Among the lines of the listing below, retype exactly those from the one containing "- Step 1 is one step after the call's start" through the one containing "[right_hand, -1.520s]", both included. Do not include pictures.
[[ MATERIAL PROVIDED, beginning ]]
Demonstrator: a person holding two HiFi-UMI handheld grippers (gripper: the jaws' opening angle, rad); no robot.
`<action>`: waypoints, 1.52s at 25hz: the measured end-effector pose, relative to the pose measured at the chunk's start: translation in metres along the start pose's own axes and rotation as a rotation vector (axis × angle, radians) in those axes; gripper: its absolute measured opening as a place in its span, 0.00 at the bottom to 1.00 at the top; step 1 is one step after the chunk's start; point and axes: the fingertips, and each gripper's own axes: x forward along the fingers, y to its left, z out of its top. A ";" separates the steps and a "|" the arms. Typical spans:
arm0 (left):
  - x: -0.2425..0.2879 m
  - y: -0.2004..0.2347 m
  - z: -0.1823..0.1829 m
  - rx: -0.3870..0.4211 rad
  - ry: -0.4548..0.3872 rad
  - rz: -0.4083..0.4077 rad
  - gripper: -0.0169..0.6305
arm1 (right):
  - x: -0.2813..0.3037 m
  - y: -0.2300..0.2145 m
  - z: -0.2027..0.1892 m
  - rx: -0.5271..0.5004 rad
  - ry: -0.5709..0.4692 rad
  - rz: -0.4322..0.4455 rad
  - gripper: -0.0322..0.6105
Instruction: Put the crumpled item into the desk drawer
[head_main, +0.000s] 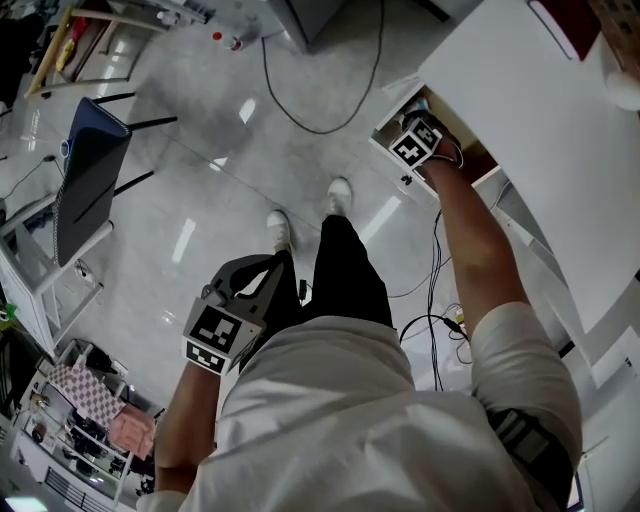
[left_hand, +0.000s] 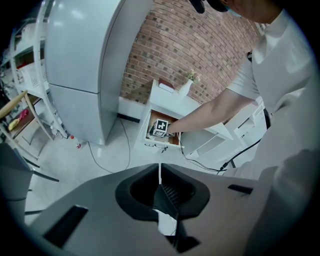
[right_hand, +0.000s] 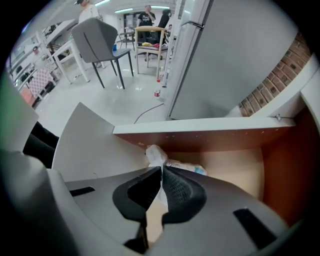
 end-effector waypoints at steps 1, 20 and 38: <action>0.000 0.001 0.000 0.001 0.001 -0.002 0.08 | 0.001 0.001 0.000 0.002 0.002 0.006 0.11; -0.072 -0.010 -0.012 0.136 -0.085 -0.088 0.08 | -0.122 0.053 0.016 0.108 -0.036 -0.038 0.11; -0.207 -0.029 -0.081 0.276 -0.198 -0.152 0.08 | -0.352 0.221 0.090 0.366 -0.257 -0.034 0.10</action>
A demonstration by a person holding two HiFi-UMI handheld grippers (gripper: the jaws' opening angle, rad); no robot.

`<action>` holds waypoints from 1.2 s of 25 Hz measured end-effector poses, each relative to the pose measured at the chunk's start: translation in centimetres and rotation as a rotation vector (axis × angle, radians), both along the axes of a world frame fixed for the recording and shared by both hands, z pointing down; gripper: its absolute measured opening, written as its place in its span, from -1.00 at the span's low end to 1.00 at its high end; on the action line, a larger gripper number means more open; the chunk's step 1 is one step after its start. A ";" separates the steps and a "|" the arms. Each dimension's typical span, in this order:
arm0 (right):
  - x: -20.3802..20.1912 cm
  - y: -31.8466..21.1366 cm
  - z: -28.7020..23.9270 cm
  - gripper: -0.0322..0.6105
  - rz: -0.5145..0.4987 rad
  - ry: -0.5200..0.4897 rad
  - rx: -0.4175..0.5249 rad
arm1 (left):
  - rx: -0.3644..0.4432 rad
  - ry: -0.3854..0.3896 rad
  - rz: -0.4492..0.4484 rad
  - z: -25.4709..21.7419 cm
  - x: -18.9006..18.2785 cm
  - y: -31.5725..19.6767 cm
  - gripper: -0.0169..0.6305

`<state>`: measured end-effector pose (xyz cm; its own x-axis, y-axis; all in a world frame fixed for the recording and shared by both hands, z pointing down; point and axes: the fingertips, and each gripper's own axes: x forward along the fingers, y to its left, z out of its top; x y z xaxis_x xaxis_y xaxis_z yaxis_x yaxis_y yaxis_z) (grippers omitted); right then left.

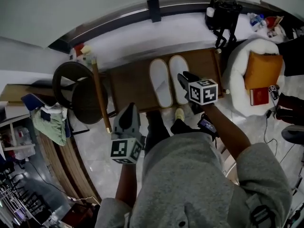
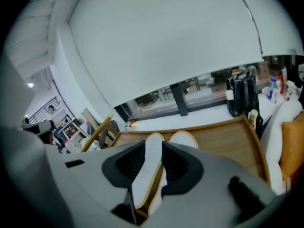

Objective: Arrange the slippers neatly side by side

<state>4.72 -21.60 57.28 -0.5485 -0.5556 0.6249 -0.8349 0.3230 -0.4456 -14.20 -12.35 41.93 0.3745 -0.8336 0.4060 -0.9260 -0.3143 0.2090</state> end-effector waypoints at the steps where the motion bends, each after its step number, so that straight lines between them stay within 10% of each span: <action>1: 1.0 0.2 -1.3 -0.56 -0.018 -0.001 0.037 | 0.007 0.003 0.005 -0.2 0.6 0.3 -0.88; 12: 12.5 6.5 -13.5 -0.80 -0.083 0.179 0.441 | 0.092 0.027 0.028 -2.5 5.3 4.4 -0.88; 30: 11.8 8.4 -15.4 -0.80 0.015 0.085 0.459 | 0.111 0.051 -0.027 -2.9 5.4 5.5 -0.88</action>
<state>16.52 -13.15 41.85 -0.4954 -0.7928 0.3552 -0.8686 0.4580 -0.1891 -8.76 -6.87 39.01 0.3691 -0.8825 0.2915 -0.9236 -0.3133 0.2211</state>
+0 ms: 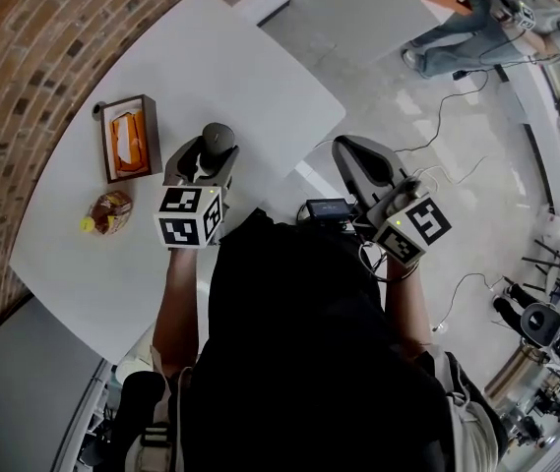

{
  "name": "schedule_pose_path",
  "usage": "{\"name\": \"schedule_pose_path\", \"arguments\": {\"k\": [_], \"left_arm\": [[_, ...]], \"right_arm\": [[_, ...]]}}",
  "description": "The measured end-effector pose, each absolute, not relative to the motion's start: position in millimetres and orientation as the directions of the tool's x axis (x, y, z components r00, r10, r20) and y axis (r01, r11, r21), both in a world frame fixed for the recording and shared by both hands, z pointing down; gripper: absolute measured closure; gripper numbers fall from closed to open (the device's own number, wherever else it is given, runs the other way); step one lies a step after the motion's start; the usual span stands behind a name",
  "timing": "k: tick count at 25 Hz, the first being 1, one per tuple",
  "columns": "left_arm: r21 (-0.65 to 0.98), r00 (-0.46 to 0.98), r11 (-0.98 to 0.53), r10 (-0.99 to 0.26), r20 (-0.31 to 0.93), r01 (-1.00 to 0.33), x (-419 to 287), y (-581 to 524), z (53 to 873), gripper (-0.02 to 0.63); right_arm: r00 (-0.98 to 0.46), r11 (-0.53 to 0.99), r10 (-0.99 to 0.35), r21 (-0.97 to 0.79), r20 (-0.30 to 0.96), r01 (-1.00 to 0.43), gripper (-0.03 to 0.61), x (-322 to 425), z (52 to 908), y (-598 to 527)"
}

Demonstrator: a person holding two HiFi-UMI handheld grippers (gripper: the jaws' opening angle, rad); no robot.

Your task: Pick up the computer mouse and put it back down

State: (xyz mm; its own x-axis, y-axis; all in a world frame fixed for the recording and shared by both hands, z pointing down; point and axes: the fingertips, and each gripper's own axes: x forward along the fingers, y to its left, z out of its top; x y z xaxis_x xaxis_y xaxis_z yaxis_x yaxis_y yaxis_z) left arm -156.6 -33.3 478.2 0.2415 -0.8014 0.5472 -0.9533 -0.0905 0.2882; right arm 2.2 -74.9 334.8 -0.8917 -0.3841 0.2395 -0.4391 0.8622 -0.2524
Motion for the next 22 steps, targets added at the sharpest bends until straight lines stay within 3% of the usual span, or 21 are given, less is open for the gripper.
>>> {"name": "schedule_pose_path", "arguments": {"k": [16, 22], "left_arm": [[0.369, 0.288, -0.178, -0.919, 0.270, -0.912, -159, -21, 363, 0.316], [0.380, 0.295, -0.190, -0.925, 0.240, -0.905, -161, -21, 353, 0.316]], "right_arm": [[-0.938, 0.887, -0.300, -0.313, 0.171, -0.341, 0.560, -34, 333, -75], [-0.940, 0.887, -0.298, -0.314, 0.170, -0.338, 0.560, -37, 335, -77]]}}
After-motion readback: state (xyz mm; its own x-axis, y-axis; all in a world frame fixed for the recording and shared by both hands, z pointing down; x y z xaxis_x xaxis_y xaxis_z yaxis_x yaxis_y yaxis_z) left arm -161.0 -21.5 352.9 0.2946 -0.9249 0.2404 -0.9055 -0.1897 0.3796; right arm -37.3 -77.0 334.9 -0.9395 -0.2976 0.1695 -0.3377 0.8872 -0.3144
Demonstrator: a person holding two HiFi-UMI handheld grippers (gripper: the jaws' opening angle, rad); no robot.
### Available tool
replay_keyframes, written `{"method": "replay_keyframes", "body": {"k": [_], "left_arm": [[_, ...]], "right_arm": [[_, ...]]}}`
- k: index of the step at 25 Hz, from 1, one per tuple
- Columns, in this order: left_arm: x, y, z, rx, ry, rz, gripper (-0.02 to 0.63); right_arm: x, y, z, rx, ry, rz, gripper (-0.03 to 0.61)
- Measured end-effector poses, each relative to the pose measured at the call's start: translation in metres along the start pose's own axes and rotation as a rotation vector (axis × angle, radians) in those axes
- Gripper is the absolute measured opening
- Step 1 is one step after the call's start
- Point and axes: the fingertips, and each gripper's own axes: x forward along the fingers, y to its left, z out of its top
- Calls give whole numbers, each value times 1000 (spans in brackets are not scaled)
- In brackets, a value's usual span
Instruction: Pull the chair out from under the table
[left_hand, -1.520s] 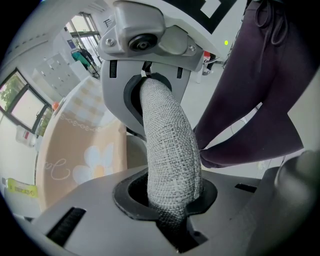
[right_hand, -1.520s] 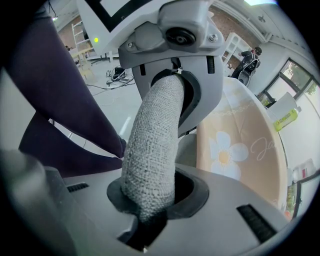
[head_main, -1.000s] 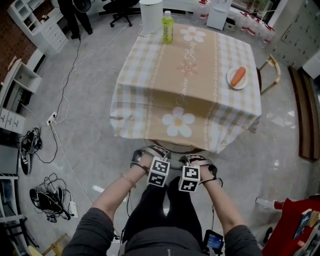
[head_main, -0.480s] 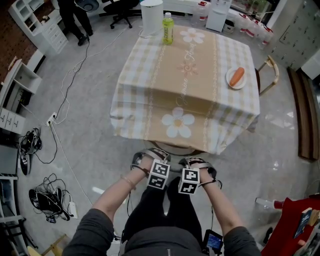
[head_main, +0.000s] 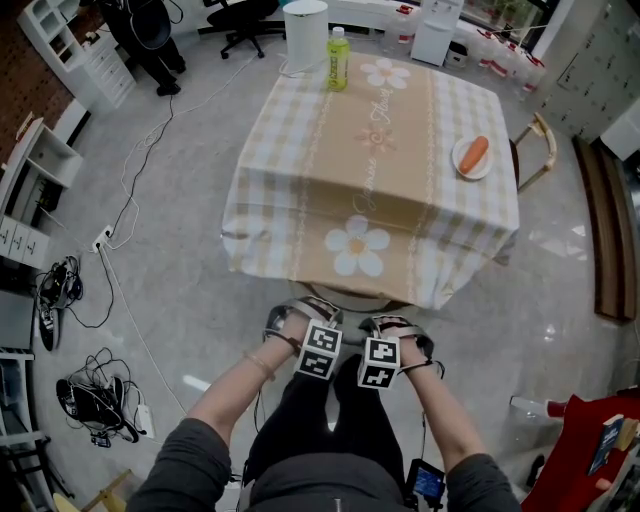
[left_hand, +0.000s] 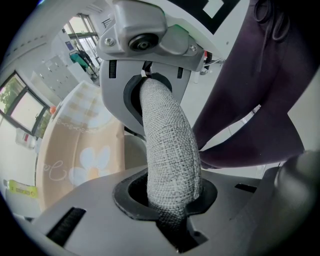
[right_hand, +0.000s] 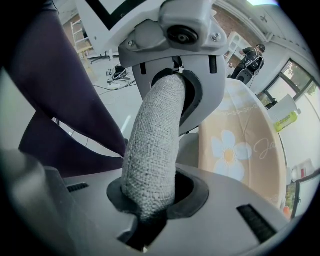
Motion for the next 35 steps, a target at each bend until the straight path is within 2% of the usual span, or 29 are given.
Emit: {"method": "replay_keyframes", "body": {"k": [35], "left_arm": [[-5, -50, 14, 26, -8, -23, 87]], "right_arm": [[-4, 50, 13, 19, 16, -9, 71]]}}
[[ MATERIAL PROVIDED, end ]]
*WRITTEN RESPONSE:*
- Step 1 is one step after the call's start
- Point and axes: the fingertips, and each gripper's own axes: x forward along the fingers, y to its left, z out of its top
- Calls give whole numbers, each value times 1000 (spans in brackets are not scaled)
- In brackets, a value's usual span
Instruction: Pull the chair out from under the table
[left_hand, -1.520s] 
[right_hand, -1.520s] 

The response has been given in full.